- Directed by: Aaron Harnick
- Written by: Aaron Harnick
- Produced by: Matthew Rego; Michael Rego; Arielle Tepper;
- Starring: Ben Shenkman; Arija Bareikis; Alexander Chaplin; Bradley White; Thomas McCarthy; Catherine Kellner;
- Cinematography: David Tumblety
- Edited by: Sean Campbell
- Music by: Andrew Sherman; Stephen J. Walsh;
- Production companies: The Araca Group; Arielle Tepper Productions;
- Distributed by: Arrow Releasing
- Release dates: September 11, 1999 (TIFF); September 15, 2000 (United States);
- Running time: 87 minutes
- Country: United States
- Language: English
- Box office: $13,753

= 30 Days (1999 film) =

1999 film by Aaron Harnick

30 Days is a 1999 American romantic comedy film written and directed by Aaron Harnick in his directorial debut. It stars Ben Shenkman, Arija Bareikis, Alexander Chaplin, Bradley White, Thomas McCarthy, and Catherine Kellner. It follows a neurotic young New York Jew, whose best friend is getting married in 30 days, as he goes out on a blind date with a girl and asks her to marry him.

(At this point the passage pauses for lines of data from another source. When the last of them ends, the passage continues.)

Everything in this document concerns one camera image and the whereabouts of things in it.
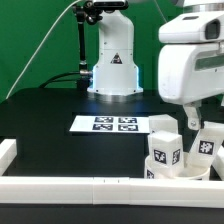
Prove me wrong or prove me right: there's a white U-shaped fence frame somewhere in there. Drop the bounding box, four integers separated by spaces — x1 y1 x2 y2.
0 139 224 208

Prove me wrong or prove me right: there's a white round stool seat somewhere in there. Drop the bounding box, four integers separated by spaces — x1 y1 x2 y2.
144 155 210 181

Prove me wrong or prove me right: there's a black cable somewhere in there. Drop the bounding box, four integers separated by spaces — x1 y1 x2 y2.
38 72 84 90

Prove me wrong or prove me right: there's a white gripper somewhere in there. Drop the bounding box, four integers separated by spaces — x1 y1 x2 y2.
158 13 224 130

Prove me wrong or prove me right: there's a white paper with tags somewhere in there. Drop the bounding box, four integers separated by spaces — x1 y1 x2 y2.
70 115 149 133

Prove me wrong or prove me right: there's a white cable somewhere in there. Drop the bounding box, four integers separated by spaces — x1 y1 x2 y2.
5 0 84 101

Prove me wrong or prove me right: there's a black camera on pole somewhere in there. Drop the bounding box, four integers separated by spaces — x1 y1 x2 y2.
84 0 128 10

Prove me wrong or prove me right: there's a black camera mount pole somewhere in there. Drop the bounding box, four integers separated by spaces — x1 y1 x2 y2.
72 5 91 91

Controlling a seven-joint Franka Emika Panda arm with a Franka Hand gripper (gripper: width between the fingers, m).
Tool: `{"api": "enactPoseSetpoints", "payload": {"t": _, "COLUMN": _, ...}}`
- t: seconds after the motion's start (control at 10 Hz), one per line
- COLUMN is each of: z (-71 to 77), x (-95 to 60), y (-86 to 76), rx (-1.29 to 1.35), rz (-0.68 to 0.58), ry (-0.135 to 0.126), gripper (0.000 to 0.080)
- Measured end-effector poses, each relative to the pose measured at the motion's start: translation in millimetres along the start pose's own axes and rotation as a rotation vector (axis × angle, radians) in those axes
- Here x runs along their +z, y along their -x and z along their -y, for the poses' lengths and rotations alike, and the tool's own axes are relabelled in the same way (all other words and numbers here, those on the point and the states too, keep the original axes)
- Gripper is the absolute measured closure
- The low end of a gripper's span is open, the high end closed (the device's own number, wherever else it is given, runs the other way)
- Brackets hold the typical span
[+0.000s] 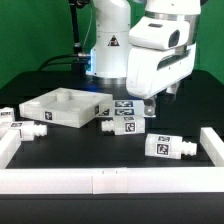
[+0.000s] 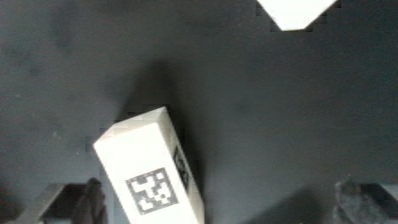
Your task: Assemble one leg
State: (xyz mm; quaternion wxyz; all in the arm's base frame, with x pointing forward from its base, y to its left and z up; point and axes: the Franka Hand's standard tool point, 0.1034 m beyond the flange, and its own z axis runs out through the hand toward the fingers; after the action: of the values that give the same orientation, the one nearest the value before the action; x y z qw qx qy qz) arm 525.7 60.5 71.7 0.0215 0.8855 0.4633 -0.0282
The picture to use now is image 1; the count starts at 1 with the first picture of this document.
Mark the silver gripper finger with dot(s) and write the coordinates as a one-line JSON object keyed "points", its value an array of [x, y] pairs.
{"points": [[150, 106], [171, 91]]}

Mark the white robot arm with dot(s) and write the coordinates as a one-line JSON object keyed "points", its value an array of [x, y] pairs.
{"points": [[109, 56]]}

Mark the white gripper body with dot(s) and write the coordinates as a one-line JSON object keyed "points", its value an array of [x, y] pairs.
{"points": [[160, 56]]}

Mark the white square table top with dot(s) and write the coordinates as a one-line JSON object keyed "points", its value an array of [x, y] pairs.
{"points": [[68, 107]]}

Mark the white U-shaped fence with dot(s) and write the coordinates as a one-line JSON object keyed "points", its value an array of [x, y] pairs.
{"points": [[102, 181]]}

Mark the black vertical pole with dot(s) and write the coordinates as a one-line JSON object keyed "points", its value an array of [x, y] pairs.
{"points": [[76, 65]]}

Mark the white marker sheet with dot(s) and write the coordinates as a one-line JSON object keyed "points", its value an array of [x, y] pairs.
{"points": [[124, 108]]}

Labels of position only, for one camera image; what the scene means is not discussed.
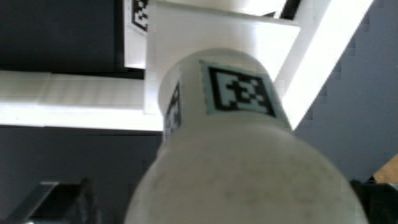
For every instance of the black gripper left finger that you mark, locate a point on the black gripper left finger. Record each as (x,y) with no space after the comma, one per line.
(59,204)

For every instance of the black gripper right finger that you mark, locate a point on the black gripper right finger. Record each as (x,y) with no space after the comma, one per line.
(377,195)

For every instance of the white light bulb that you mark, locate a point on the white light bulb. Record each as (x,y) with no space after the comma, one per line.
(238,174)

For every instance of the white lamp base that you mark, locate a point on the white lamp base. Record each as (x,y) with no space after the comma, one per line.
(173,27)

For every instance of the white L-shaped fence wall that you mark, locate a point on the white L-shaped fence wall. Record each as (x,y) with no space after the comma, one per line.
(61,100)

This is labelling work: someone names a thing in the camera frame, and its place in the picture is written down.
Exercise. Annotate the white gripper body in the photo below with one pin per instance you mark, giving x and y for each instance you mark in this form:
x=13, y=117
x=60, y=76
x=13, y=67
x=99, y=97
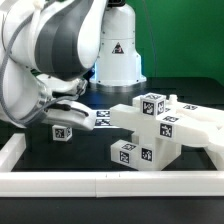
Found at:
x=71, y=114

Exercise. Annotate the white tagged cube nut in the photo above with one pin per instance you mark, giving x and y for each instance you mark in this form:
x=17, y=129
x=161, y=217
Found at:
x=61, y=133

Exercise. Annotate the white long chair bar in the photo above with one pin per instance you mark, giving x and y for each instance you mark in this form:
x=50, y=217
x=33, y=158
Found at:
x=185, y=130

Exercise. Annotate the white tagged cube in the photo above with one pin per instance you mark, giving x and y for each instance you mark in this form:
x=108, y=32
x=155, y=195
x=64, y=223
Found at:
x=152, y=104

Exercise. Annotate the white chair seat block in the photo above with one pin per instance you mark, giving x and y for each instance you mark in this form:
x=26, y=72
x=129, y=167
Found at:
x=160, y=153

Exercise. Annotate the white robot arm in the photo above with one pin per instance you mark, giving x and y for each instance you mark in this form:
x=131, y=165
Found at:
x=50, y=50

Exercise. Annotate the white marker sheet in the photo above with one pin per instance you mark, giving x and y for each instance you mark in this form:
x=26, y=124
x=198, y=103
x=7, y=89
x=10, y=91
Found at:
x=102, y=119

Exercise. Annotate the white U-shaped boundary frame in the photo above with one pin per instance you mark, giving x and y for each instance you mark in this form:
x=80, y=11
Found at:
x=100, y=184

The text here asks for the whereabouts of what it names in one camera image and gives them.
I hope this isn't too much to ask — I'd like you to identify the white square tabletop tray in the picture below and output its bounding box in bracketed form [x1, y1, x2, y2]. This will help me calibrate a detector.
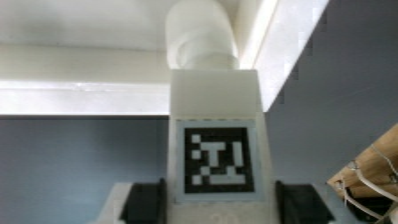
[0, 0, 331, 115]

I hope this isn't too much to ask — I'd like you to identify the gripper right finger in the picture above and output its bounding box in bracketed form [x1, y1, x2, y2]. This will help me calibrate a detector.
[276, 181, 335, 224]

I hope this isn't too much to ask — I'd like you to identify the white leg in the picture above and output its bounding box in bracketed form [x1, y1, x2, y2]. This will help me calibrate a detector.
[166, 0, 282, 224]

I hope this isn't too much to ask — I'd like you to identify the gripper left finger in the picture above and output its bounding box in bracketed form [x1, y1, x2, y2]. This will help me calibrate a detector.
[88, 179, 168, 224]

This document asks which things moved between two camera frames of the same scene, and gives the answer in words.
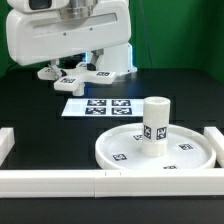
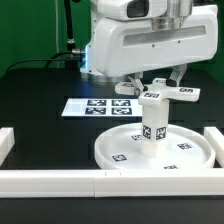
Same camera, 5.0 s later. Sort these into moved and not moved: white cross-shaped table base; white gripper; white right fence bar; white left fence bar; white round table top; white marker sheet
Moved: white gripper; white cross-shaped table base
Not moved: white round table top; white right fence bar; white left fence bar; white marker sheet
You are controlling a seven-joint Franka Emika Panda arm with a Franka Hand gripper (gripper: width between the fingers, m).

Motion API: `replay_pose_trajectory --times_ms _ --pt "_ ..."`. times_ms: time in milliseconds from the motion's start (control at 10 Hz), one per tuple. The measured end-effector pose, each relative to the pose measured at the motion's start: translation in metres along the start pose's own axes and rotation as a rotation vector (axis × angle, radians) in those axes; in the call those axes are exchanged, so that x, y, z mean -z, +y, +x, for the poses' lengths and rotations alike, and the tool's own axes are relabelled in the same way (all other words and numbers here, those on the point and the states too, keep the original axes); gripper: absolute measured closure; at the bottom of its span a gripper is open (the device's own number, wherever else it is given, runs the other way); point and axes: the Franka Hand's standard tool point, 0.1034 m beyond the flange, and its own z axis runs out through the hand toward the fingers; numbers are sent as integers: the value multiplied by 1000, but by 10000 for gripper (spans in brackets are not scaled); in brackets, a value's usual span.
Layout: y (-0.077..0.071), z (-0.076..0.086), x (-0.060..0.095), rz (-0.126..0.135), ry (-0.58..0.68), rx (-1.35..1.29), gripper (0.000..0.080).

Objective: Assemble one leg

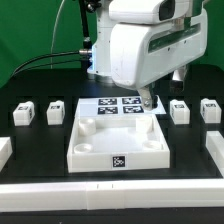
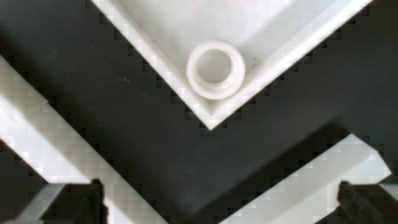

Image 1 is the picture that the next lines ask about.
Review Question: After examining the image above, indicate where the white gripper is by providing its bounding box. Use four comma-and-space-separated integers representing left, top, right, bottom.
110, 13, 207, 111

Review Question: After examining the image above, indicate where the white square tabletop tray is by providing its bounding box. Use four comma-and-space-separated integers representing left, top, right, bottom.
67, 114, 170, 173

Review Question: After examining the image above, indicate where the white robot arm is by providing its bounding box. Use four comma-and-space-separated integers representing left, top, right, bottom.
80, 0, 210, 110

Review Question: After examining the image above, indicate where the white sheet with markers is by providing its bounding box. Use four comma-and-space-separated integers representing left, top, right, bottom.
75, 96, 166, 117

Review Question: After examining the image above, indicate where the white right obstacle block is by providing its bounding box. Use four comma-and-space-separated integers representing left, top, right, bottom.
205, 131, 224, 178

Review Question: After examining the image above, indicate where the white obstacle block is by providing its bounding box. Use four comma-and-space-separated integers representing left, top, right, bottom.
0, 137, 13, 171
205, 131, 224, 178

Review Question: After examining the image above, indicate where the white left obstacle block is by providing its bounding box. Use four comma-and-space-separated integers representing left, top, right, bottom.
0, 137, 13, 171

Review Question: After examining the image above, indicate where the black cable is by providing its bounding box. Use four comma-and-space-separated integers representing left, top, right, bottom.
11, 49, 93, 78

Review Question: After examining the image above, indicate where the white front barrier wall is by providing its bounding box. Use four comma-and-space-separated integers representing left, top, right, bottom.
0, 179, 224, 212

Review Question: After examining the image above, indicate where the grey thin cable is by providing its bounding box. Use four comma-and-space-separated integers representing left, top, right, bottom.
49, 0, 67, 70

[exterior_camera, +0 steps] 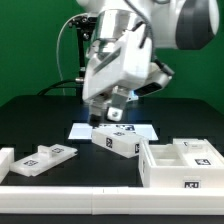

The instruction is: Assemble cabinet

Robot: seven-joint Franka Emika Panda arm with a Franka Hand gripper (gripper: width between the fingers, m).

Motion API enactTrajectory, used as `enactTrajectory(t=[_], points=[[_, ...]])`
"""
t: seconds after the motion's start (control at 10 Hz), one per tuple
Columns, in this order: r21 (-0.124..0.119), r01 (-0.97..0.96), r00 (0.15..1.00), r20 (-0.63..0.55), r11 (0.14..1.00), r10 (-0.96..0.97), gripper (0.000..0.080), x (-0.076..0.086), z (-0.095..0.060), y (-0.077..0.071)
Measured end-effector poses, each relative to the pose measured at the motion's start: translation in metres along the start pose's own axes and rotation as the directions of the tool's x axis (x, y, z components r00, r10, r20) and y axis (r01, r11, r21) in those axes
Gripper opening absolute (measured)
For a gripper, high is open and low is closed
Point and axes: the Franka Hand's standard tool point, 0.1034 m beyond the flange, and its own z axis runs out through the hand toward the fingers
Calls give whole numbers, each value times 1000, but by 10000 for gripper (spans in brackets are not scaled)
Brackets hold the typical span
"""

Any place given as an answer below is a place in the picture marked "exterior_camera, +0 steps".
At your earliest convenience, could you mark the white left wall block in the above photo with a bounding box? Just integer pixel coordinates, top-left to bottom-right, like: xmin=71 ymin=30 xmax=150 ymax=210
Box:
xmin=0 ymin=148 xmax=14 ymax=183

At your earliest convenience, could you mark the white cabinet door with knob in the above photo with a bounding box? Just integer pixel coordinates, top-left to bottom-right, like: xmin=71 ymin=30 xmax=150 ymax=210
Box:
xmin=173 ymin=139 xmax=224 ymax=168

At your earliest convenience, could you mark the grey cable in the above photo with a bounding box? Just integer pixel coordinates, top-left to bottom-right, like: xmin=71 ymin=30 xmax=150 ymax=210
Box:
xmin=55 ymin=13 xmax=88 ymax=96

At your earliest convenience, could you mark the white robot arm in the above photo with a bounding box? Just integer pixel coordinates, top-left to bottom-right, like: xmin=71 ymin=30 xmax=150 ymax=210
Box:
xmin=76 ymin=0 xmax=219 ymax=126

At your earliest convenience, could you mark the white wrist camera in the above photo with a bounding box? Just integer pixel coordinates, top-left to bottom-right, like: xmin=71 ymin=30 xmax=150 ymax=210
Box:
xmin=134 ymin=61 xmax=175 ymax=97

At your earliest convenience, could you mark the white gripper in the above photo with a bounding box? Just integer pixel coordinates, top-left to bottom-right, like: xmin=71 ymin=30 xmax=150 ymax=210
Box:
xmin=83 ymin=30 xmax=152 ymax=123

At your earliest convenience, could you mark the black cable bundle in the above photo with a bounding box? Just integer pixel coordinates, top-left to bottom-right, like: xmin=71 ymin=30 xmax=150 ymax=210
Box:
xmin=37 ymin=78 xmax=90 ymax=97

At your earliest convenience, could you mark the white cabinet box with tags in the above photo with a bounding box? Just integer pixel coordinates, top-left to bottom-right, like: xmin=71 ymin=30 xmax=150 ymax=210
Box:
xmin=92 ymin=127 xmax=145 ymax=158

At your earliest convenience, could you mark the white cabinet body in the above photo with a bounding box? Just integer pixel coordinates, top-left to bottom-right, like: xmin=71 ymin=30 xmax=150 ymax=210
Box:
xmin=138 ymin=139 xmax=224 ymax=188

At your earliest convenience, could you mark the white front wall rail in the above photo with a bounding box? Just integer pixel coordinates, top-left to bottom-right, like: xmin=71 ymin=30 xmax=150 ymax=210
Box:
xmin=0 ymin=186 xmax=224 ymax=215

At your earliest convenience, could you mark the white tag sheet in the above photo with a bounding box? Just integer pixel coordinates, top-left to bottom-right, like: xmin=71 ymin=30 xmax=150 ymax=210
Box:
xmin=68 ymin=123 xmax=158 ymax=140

The film had its world premiere at the 24th Toronto International Film Festival on September 11, 1999. It was given a limited theatrical release in the United States on September 15, 2000, by Arrow Releasing.

==Plot==
Jordan is a successful businessman with commitment issues, so friends decided to match him with an NBC casting director Sarah, who is going through some emotional issues. They agree to sleep together after Jordan reveals he doesn't know the name of a woman he recently slept with. But later they decide to become a romantic couple. However, after their first fight, the relationship is over. Jordan later realises how important Sarah is to him and proceeds to try to win her back.

==Cast==
- Ben Shenkman as Jordan Trainer
- Arija Bareikis as Sarah Meyers
- Alexander Chaplin as Mike Charles
- Bradley White as Tad Star
- Thomas McCarthy as Brad Drazin
- Catherine Kellner as Lauren
- Jerry Adler as Rick Trainer
- Barbara Barrie as Barbara Trainer
- Arden Myrin as Stacey
- Mark Feuerstein as Actor
- Lisa Edelstein as Danielle
- Tina Holmes as Jenny

==Reception==
===Critical response===
Metacritic, which uses a weighted average, assigned the film a score of 30 out of 100, based on 4 critics, indicating "generally unfavorable" reviews.

Eddie Cockrell of Variety commented, "Though shrewdly written and well acted, the ensembler squanders such irony-drenched, funny observations as the undefrosted freezer as fear-of-relationship metaphor (kicker to which comes after closing credits) in pursuit of post-slacker guy dynamics." A. O. Scott of The New York Times described the film as "a romantic comedy that seems to have been pulled from the generic frozen-food section of the supermarket and brought up to room temperature in the microwave." Scott also stated, "The problem is that 30 Days consists of nothing but the conventions, without any animating complication or insight. It seems to be written in shorthand, with minimal dialogue and no sense of how emotions might be conveyed, other than by the use of sappy folk music." Jami Bernard of the New York Daily News called the film "hit-and-miss" and opined, "Aaron Harnick has something, and once he has refined and polished it a bit, he may be able to do what Woody Allen once did for urban relationships."